Task to complete: Print the data in full, exactly as it reads.

Collected material:
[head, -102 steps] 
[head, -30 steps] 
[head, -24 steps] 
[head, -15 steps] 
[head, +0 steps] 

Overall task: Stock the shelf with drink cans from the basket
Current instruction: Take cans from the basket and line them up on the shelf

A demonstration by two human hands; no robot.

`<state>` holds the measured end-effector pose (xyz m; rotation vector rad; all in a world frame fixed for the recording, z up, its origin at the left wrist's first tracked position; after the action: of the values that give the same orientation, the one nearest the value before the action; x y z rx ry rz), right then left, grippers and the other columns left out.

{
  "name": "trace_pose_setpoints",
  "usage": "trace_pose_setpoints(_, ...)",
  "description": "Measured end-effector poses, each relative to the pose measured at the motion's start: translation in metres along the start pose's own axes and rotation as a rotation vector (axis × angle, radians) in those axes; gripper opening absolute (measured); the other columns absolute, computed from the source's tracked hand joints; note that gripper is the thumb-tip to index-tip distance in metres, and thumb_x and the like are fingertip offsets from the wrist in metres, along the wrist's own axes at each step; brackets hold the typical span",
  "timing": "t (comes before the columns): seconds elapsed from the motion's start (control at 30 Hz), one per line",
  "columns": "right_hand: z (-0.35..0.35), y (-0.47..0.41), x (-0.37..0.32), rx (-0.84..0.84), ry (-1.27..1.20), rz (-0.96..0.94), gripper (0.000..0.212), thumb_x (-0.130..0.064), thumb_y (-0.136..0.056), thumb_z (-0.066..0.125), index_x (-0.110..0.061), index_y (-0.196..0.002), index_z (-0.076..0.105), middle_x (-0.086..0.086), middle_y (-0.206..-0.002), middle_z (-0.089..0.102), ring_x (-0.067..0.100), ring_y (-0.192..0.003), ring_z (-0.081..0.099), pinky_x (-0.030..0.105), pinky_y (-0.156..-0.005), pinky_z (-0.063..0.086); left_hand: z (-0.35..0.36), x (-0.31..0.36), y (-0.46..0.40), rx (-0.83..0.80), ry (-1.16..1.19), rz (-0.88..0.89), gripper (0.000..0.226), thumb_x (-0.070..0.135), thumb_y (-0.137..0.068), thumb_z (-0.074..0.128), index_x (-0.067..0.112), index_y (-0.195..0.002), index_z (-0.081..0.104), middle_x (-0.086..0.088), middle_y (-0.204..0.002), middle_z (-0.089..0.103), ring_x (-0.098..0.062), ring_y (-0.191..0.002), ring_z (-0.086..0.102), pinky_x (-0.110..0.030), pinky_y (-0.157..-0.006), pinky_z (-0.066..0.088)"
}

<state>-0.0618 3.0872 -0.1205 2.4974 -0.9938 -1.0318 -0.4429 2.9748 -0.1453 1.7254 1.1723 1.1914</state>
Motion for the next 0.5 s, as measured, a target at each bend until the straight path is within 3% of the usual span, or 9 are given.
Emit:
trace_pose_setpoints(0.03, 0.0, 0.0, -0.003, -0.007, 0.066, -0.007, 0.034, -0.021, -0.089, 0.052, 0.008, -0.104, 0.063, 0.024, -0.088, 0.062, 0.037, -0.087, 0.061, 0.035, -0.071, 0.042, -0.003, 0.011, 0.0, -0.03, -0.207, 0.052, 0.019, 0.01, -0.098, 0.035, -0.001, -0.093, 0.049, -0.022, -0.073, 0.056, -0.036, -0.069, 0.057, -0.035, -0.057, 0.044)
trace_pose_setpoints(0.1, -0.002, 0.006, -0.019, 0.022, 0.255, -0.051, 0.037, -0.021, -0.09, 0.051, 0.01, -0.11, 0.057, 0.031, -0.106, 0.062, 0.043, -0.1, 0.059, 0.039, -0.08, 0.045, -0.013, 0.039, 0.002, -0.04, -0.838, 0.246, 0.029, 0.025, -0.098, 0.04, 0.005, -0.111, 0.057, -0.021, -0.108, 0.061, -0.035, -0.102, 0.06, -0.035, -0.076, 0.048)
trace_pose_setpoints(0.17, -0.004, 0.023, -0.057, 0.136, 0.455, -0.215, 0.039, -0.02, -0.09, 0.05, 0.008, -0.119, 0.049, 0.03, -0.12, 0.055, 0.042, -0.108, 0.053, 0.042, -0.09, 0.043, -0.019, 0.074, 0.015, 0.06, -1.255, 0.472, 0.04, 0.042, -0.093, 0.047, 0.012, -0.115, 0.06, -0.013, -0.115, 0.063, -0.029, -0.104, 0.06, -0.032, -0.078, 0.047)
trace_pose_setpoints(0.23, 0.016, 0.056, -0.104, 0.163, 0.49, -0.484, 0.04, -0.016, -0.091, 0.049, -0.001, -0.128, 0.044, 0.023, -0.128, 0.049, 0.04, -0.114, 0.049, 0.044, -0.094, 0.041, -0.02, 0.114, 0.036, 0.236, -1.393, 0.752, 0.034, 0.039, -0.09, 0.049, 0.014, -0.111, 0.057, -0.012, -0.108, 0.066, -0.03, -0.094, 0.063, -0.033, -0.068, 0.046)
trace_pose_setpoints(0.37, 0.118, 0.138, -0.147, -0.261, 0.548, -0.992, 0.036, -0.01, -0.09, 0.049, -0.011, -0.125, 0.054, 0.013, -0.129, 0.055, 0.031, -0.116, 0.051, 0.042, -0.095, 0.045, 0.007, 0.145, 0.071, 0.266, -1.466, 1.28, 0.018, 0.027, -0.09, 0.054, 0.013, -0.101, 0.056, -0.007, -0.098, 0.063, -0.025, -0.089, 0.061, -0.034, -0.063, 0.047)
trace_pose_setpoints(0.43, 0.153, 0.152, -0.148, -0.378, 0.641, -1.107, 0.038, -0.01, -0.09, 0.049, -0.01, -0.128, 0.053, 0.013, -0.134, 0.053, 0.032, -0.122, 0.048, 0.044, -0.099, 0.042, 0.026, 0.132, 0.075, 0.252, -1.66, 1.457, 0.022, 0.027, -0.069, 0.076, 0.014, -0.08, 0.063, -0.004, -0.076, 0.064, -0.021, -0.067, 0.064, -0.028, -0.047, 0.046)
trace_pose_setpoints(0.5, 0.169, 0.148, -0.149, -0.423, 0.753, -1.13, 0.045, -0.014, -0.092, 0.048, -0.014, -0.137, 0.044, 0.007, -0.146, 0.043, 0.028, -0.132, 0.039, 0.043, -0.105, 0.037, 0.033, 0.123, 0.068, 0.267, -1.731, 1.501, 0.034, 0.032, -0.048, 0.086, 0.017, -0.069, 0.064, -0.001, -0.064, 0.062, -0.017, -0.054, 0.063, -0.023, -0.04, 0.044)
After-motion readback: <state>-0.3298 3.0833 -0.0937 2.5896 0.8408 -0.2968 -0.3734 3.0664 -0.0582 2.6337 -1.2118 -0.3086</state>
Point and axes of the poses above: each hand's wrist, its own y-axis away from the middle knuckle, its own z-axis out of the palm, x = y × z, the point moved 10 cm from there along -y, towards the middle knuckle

Completed exercise:
[head, -102 steps] 
[head, -30 steps] 
[head, -24 steps] 
[head, -15 steps] 
[head, +0 steps] 

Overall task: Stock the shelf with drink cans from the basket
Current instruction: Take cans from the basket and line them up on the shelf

A demonstration by two human hands; no robot.

`<state>` holds the measured end-effector pose (xyz m; rotation vector rad; all in a world frame fixed for the recording, z up, its origin at the left wrist's first tracked position; after the action: of the values that give the same orientation, the one nearest the value before the action; x y z rx ry rz), right then left, grippers and the other columns left out.

{
  "name": "trace_pose_setpoints",
  "usage": "trace_pose_setpoints(_, ...)",
  "description": "Measured end-effector poses, each relative to the pose measured at the motion's start: translation in metres along the start pose's own axes and rotation as a rotation vector (axis × angle, radians) in those axes; gripper opening absolute (measured); the other columns absolute, computed from the source's tracked hand joints; note that gripper is the thumb-tip to index-tip distance in metres, and thumb_x and the like are fingertip offsets from the wrist in metres, along the wrist's own axes at each step; brackets hold the typical span",
  "timing": "t (comes before the columns): seconds elapsed from the motion's start (control at 30 Hz), one per line",
  "columns": "right_hand: z (-0.35..0.35), y (-0.47..0.41), x (-0.37..0.32), rx (-0.84..0.84), ry (-1.27..1.20), rz (-0.96..0.94), gripper (0.000..0.212), thumb_x (-0.130..0.064), thumb_y (-0.136..0.056), thumb_z (-0.066..0.125), index_x (-0.110..0.061), index_y (-0.196..0.002), index_z (-0.076..0.105), middle_x (-0.086..0.086), middle_y (-0.206..-0.002), middle_z (-0.089..0.102), ring_x (-0.067..0.100), ring_y (-0.192..0.003), ring_z (-0.081..0.099), pinky_x (-0.030..0.105), pinky_y (-0.156..-0.005), pinky_z (-0.063..0.086); left_hand: z (-0.35..0.36), x (-0.31..0.36), y (-0.46..0.40), rx (-0.83..0.80), ry (-1.16..1.19), rz (-0.88..0.89), gripper (0.000..0.226), thumb_x (-0.070..0.135), thumb_y (-0.137..0.068), thumb_z (-0.074..0.128), index_x (-0.067..0.112), index_y (-0.195..0.002), index_z (-0.081..0.104), middle_x (-0.086..0.088), middle_y (-0.204..0.002), middle_z (-0.089..0.103), ring_x (-0.098..0.062), ring_y (-0.191..0.002), ring_z (-0.086..0.102), pinky_x (-0.110..0.030), pinky_y (-0.157..-0.006), pinky_z (-0.066..0.088)"
}

<state>-0.0618 3.0872 -0.1205 2.4974 -0.9938 -1.0318 -0.4429 2.9748 -0.1453 1.7254 1.1723 1.1914</state>
Motion for the next 0.5 s, as measured, a target at each bend until the straight path is within 3% of the usual span, or 9 are given.
Emit:
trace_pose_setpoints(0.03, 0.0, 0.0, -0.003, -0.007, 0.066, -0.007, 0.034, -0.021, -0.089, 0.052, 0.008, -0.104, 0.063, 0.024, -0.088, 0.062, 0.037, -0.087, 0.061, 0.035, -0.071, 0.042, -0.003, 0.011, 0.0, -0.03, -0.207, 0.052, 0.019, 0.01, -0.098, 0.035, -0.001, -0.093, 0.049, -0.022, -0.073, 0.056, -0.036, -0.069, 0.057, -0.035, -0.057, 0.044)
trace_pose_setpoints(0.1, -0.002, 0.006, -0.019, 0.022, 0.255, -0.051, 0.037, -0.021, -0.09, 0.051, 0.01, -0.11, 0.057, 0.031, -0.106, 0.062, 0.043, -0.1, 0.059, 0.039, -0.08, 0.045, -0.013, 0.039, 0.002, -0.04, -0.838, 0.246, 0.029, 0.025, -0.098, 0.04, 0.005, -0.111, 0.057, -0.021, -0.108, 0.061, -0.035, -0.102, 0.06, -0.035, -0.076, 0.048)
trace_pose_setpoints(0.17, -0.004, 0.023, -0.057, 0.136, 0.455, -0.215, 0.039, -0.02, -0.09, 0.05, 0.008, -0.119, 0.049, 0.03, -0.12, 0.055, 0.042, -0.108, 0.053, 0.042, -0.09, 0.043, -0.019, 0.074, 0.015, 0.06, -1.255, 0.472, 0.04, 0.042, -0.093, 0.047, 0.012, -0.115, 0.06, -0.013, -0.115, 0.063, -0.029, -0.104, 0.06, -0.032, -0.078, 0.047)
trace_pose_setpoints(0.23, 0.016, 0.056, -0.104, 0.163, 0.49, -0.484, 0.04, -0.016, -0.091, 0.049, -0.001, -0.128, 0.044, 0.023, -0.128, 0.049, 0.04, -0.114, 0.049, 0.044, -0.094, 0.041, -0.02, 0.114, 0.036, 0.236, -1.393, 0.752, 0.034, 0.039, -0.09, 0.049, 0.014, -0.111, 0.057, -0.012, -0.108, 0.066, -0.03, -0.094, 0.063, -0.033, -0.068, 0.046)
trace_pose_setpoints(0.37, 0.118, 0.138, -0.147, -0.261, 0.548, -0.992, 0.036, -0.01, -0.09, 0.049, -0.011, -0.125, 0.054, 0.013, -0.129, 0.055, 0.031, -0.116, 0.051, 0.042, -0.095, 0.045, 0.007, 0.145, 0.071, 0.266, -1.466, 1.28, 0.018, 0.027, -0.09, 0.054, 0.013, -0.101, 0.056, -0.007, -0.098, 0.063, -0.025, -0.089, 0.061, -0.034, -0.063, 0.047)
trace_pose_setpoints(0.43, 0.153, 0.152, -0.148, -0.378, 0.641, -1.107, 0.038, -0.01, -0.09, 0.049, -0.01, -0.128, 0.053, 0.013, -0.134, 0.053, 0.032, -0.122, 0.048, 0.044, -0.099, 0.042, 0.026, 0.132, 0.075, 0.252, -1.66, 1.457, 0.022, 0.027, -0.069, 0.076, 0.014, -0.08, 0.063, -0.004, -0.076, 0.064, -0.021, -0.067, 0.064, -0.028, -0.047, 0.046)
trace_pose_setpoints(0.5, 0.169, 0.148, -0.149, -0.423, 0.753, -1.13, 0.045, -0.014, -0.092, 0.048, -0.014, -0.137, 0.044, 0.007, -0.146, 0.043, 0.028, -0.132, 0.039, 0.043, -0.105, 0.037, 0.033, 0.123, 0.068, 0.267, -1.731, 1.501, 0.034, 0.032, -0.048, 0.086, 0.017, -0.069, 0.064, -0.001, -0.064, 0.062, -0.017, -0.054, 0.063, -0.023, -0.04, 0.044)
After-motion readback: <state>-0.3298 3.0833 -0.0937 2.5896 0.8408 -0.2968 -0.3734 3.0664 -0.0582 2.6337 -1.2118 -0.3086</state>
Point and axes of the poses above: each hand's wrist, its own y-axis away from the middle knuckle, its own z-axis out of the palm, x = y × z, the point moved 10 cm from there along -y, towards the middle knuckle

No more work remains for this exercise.